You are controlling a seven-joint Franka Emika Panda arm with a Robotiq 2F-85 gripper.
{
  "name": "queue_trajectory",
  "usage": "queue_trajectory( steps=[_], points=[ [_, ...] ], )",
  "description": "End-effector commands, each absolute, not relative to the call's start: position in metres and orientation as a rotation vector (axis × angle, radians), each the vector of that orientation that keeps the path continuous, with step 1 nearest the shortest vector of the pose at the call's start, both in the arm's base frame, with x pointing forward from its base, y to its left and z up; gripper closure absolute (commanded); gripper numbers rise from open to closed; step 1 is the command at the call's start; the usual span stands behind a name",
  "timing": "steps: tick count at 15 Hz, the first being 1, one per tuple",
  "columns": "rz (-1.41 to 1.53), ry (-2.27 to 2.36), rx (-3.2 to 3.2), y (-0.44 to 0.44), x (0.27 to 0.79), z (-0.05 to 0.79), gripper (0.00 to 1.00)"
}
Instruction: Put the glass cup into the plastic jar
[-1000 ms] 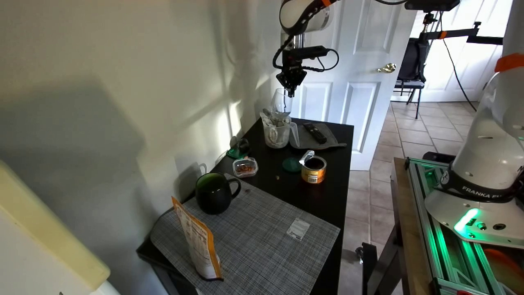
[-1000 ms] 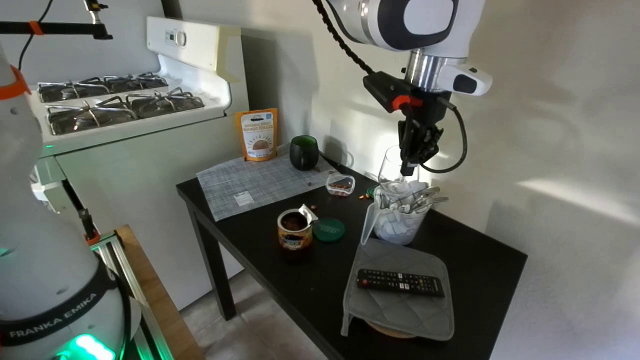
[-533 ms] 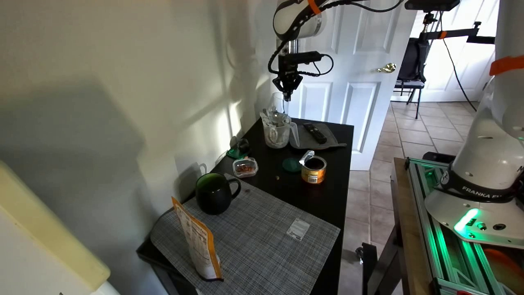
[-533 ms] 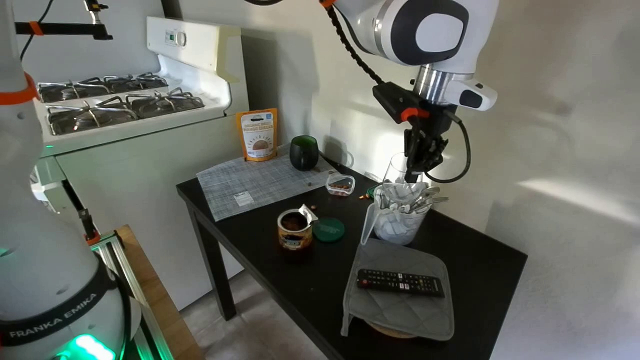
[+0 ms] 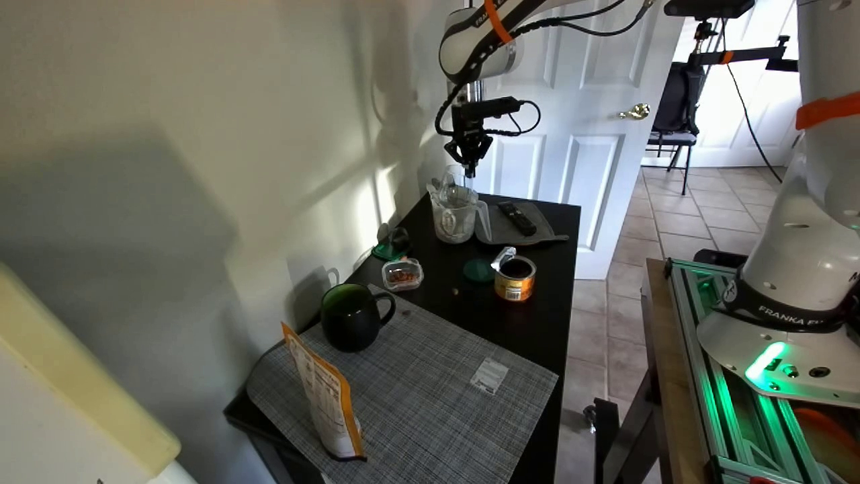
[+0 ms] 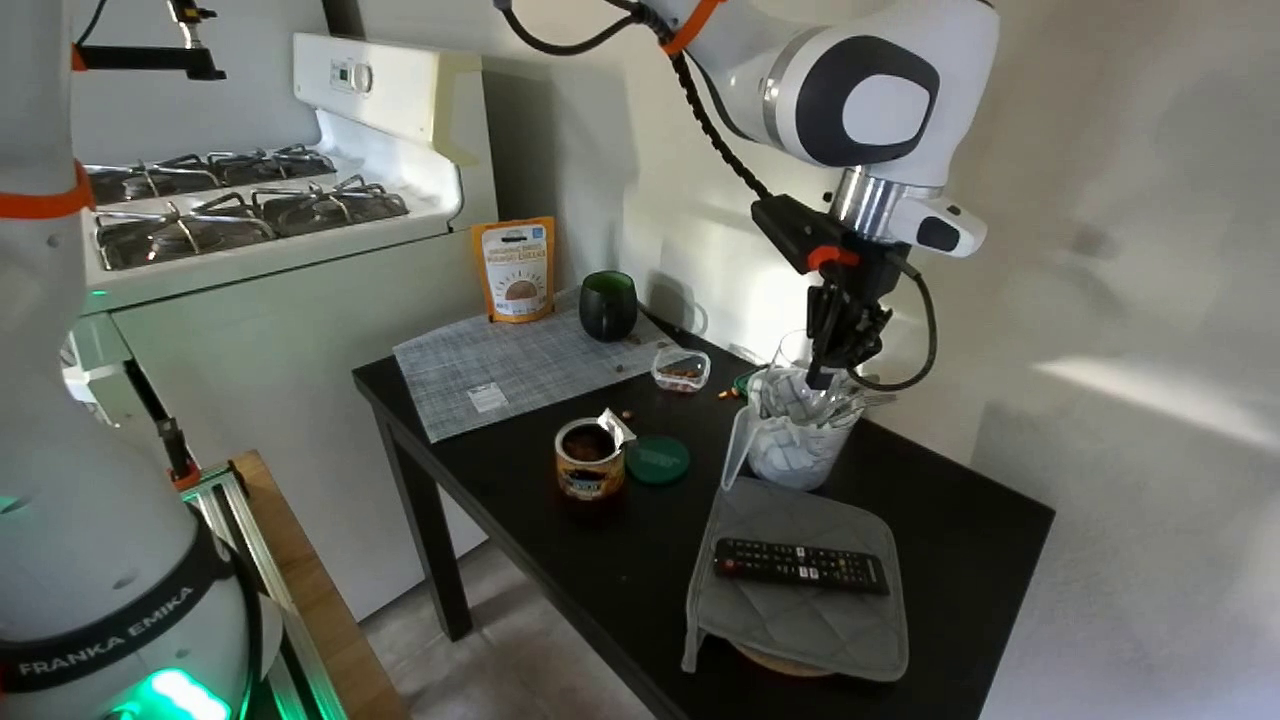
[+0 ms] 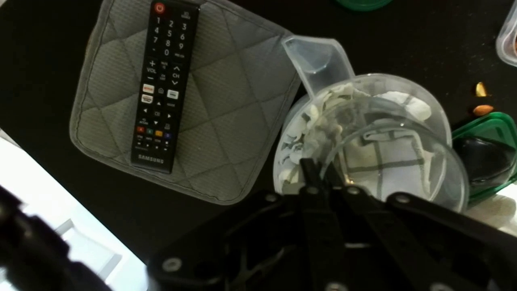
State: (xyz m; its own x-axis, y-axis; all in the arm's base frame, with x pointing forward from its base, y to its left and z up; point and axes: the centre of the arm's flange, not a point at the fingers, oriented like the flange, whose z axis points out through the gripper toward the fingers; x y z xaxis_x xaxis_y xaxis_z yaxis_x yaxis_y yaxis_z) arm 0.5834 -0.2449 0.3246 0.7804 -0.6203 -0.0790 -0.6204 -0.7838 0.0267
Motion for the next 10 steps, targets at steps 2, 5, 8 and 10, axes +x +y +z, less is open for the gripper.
queue_trajectory(
  steps=[2,5,8,10],
  points=[
    [0.178,1.054,-2.980,-0.247,0.592,0.312,0.99],
    [0.222,1.052,-2.997,-0.245,0.595,0.307,0.99],
    [0.278,1.047,-3.004,-0.243,0.597,0.304,0.99],
    [0.306,1.050,-2.999,-0.242,0.599,0.303,0.70]
  ],
)
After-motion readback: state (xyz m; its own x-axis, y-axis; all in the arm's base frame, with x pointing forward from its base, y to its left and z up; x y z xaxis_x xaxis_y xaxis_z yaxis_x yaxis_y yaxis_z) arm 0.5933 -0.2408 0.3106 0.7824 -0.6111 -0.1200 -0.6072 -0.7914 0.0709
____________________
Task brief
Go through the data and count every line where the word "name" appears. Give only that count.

Expected output
2